**The records:**
-- Opening Marker --

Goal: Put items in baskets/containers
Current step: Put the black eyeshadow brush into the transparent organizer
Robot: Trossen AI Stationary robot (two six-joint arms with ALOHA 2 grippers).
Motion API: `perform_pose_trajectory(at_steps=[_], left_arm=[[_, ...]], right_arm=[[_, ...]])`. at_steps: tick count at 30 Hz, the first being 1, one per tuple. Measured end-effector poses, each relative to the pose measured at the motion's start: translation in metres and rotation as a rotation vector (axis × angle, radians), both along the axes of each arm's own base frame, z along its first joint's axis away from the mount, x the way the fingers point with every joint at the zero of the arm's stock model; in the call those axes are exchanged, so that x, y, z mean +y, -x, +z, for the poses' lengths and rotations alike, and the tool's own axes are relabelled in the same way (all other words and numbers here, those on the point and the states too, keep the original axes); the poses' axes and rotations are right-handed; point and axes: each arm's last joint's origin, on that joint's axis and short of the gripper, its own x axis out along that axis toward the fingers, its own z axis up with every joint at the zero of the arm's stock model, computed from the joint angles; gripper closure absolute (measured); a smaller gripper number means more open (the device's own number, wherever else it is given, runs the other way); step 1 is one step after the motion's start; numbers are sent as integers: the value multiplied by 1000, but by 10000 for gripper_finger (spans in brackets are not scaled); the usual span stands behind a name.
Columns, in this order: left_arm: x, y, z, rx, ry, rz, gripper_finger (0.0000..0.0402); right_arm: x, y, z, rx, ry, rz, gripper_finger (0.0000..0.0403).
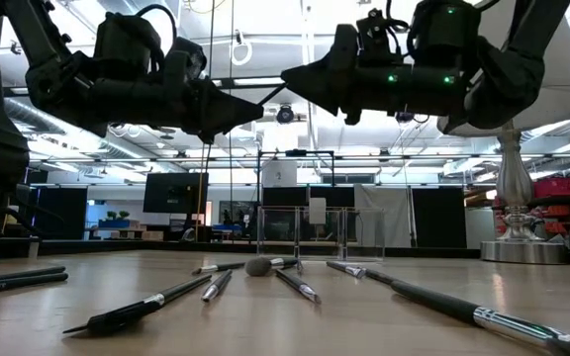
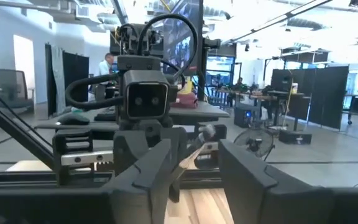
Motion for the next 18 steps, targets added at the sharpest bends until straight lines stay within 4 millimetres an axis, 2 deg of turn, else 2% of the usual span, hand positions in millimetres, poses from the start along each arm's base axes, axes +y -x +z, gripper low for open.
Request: perform_pose_trajectory(at_steps=[12,18], left_arm=[[0,0,-1,13,-1,5,380],[0,0,-3,30,2,8,339]], right_arm=[[0,0,0,3,10,7,381],[2,0,-1,11,11,64,394]])
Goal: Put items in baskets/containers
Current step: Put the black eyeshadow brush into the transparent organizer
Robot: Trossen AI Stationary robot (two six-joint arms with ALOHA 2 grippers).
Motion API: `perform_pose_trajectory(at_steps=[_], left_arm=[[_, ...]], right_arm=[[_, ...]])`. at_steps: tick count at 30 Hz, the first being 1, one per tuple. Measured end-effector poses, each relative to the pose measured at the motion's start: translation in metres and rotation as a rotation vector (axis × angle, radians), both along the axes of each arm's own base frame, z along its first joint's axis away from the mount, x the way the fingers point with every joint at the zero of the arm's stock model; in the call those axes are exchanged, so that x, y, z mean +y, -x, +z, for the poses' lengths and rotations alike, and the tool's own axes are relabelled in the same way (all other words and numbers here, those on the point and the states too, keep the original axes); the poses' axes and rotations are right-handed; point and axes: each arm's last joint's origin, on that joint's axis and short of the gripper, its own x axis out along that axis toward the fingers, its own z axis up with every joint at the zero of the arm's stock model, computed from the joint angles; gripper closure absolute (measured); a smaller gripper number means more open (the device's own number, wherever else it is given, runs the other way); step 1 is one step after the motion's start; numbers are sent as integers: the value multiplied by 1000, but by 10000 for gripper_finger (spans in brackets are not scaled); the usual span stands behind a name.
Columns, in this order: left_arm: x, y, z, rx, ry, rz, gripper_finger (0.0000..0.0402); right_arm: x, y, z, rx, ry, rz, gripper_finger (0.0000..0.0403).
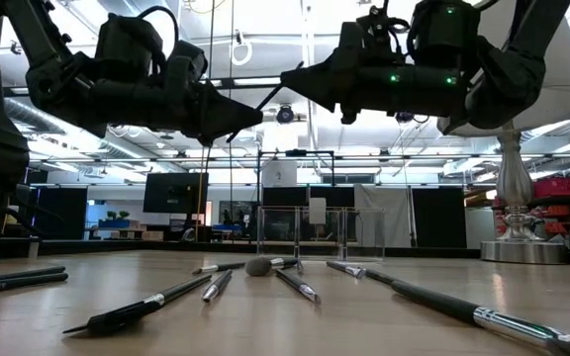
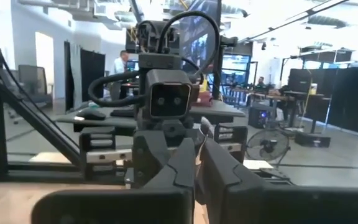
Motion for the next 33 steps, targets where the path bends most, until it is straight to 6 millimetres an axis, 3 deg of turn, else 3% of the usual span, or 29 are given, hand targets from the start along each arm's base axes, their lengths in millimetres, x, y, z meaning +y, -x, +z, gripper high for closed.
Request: perform_pose_trajectory(at_steps=[10,14,18,22,27,30,33], left_arm=[[0,0,-4,44,1,4,269],[2,1,-11,112,-3,83,238],[6,3,-15,170,-45,203,213],[6,4,-17,186,-50,227,200],[6,4,-18,205,-52,227,198],[6,4,-20,222,-47,227,198],[6,5,-21,235,-47,226,198]], right_arm=[[-5,-1,-6,67,-37,-40,393],[-10,-1,-10,121,-39,-62,393],[-18,5,-10,273,-23,-191,393],[-25,20,13,339,-5,-316,393],[-25,41,52,315,-7,-319,393],[-27,57,59,414,-46,-350,393],[-31,72,53,559,-147,-412,393]])
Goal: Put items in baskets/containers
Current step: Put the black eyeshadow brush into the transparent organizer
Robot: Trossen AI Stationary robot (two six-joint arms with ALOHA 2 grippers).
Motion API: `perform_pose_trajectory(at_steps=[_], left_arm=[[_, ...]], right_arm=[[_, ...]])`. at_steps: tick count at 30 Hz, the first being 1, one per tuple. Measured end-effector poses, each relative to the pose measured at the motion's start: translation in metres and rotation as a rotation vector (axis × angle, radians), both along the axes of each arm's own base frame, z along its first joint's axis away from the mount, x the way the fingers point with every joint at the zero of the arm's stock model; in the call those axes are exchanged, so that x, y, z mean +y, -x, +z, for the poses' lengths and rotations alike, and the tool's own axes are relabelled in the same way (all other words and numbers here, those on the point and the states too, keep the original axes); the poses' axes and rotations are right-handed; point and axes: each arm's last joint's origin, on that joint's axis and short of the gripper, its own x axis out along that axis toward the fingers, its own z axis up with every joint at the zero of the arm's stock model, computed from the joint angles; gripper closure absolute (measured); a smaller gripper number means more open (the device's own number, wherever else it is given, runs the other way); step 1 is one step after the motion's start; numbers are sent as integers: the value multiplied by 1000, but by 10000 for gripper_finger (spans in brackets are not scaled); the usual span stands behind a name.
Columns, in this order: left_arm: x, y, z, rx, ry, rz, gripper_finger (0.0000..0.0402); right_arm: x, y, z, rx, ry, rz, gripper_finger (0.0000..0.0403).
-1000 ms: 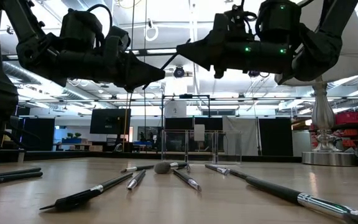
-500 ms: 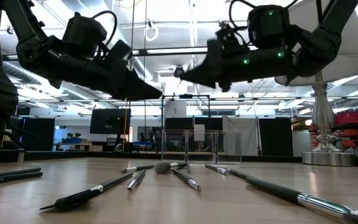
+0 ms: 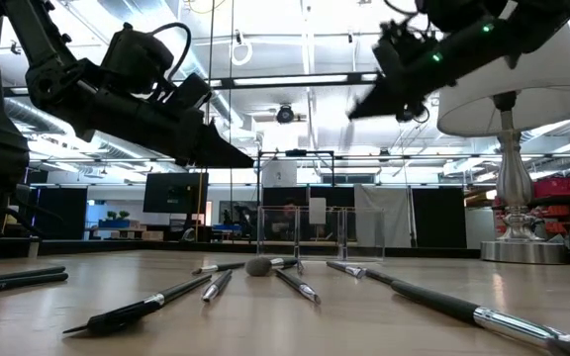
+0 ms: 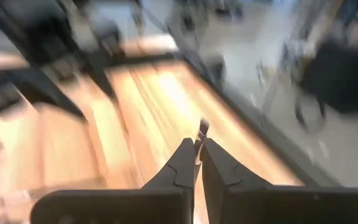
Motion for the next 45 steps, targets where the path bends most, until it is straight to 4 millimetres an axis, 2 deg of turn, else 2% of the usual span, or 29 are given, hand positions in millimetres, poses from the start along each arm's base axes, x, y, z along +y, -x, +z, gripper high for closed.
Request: perform_pose_trajectory(at_steps=[4,9,15,20,33,45], left_arm=[[1,0,0,-2,0,5,198],[5,0,0,-3,2,23,198],[4,0,0,-6,12,4,197],[4,0,0,-6,19,-23,197],[4,0,-1,-11,51,-15,197],[3,1,-5,30,69,-11,197]], right_arm=[[-5,5,-8,90,-13,-67,393],[-11,-1,-19,104,-23,-82,393],[-12,-9,-45,184,-108,-81,392],[-13,-16,-58,203,-117,-69,374],[-13,-21,-54,176,-47,-30,274],[3,-26,-47,116,3,40,259]])
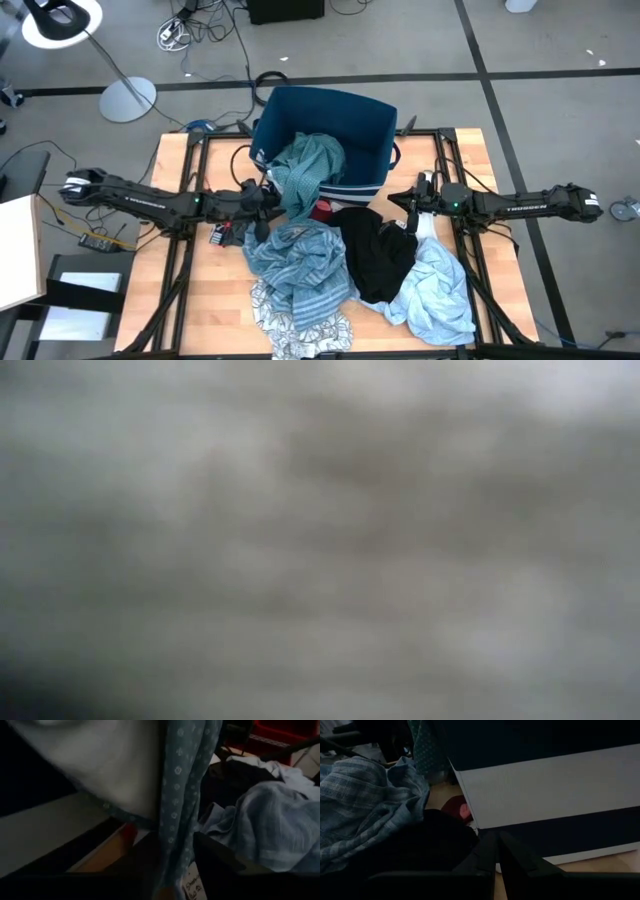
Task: Sort clothes
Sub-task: Put the blue, green polo shirt into the blue bin
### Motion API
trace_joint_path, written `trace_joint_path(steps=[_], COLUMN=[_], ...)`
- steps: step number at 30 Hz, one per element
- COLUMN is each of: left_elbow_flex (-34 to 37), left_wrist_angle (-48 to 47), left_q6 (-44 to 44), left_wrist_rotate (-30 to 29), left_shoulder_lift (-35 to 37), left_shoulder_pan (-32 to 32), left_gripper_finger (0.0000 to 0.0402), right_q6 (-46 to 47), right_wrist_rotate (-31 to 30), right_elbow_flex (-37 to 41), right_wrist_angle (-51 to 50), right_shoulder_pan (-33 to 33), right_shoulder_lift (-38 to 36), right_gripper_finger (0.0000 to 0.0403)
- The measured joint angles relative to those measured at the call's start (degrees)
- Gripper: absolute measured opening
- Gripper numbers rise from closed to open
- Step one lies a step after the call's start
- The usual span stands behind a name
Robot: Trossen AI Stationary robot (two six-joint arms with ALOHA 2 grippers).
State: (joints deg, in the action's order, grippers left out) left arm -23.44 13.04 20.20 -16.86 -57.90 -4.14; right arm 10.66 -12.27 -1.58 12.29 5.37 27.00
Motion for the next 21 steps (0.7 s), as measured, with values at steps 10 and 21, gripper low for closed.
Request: trace_joint_path(steps=[10, 21], left_elbow_flex=[0.0, -10.0], left_wrist_angle=[6.4, 18.1], left_q6=[-1.0, -14.8], left_wrist_rotate=[-4.8, -7.6], left_shoulder_lift=[-10.8, -16.5], left_shoulder_pan=[0.0, 0.0], left_gripper_finger=[0.0154, 0.0012], right_q6=[0.0, 1.2], right_wrist_rotate=[0.0, 0.0], right_elbow_flex=[0.0, 0.0], right_wrist_angle=[0.0, 0.0], right_shoulder_pan=[0.0, 0.0], right_shoulder_lift=[0.0, 0.0], right_gripper_finger=[0.0022, 0.0022])
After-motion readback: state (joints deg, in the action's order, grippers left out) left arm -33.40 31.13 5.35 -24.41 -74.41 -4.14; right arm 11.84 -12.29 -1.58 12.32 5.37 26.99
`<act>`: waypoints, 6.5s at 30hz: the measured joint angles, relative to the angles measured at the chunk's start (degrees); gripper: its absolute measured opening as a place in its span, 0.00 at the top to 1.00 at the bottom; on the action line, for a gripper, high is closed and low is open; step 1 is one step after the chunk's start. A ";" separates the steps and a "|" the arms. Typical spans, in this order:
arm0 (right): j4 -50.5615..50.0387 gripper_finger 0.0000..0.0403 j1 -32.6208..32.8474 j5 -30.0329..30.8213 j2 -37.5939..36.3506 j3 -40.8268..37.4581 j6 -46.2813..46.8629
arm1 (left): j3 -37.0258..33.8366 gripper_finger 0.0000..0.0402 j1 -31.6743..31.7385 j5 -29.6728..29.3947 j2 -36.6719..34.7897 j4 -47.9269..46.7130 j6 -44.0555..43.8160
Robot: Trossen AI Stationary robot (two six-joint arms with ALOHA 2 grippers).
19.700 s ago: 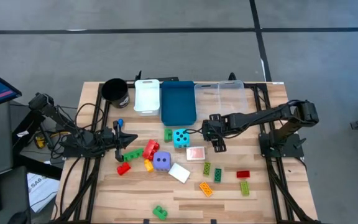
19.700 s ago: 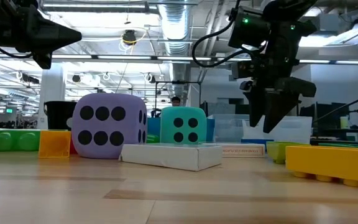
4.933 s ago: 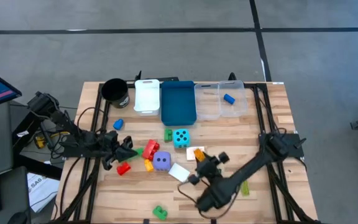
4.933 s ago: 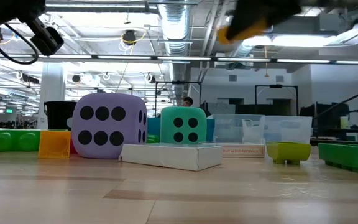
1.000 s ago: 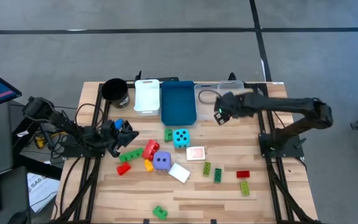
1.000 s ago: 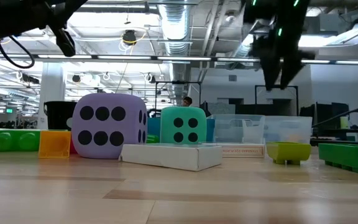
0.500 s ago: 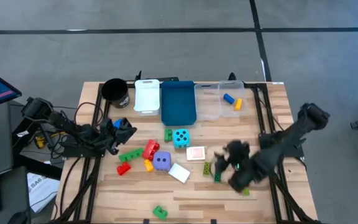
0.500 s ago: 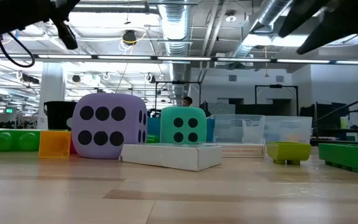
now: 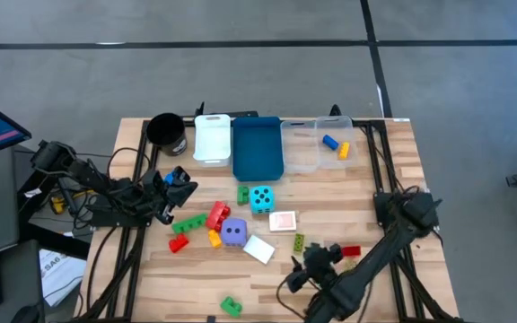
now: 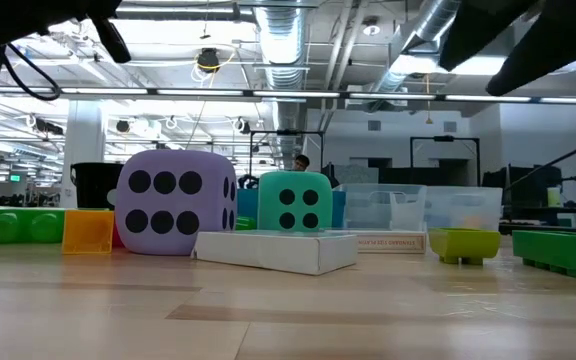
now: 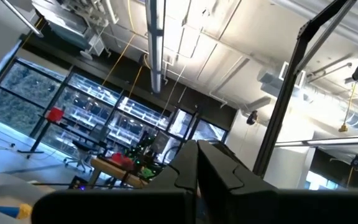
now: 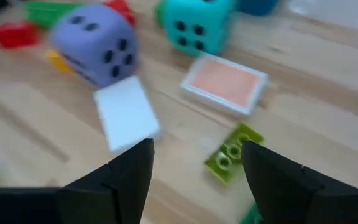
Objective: Pick & Place Toys
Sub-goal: Put the small green game piece into the right transparent bin
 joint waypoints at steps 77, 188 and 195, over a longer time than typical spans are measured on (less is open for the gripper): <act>-5.20 0.41 -3.10 -20.34 12.00 2.58 23.18 | 0.00 1.00 -0.13 8.61 -0.11 -4.24 -7.78; -12.41 0.77 -83.32 -20.40 -11.08 7.32 -81.79 | -0.02 1.00 -10.12 8.31 -0.10 -19.73 -16.88; -12.26 0.77 -84.48 -22.04 -6.82 7.26 -79.42 | -0.02 1.00 -10.34 8.34 -0.10 -20.95 -17.21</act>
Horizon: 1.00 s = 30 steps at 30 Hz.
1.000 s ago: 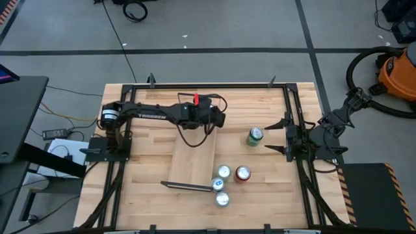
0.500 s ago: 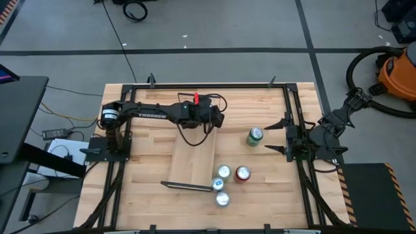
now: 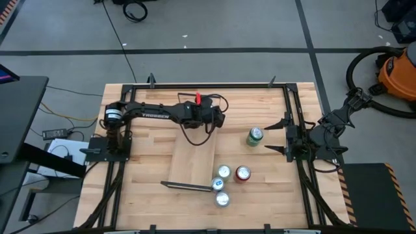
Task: Place canned beverage on shelf
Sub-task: Put the red soda can on the shelf
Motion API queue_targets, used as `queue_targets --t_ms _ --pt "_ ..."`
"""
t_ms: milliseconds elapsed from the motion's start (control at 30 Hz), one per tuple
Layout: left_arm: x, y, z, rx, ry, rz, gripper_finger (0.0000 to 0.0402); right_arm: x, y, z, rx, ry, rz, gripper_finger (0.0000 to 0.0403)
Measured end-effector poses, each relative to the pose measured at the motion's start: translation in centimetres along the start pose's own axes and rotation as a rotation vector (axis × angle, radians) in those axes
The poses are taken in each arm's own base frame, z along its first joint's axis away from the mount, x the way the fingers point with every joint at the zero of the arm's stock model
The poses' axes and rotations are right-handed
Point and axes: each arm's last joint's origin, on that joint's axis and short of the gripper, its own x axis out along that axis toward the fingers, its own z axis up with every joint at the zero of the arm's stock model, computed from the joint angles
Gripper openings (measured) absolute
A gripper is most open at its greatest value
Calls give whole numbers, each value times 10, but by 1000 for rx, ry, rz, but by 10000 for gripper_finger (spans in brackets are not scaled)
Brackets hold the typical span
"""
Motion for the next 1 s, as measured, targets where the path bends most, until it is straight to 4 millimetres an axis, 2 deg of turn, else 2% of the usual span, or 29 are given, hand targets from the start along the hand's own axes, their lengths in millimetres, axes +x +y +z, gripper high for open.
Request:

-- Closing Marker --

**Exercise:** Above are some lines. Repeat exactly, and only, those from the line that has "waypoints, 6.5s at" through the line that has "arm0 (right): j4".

**Exercise response:**
`<act>`: waypoints, 6.5s at 30hz: the measured joint angles, relative to the angles measured at the chunk's start (degrees); gripper: its absolute measured opening as a place in its span, 0.00 at the top to 1.00 at the bottom; on the action line, for a gripper, high is closed and low is open; step 1 is one step after the chunk's start. A ";" separates the steps and a "|" the arms. Typical spans, in this order:
arm0 (right): j4 -50.5615..50.0387 gripper_finger 0.0000..0.0403 j1 -32.6208..32.8474 j5 -30.0329..30.8213 j2 -37.5939..36.3506 j3 -40.8268..37.4581 j6 -46.2813..46.8629

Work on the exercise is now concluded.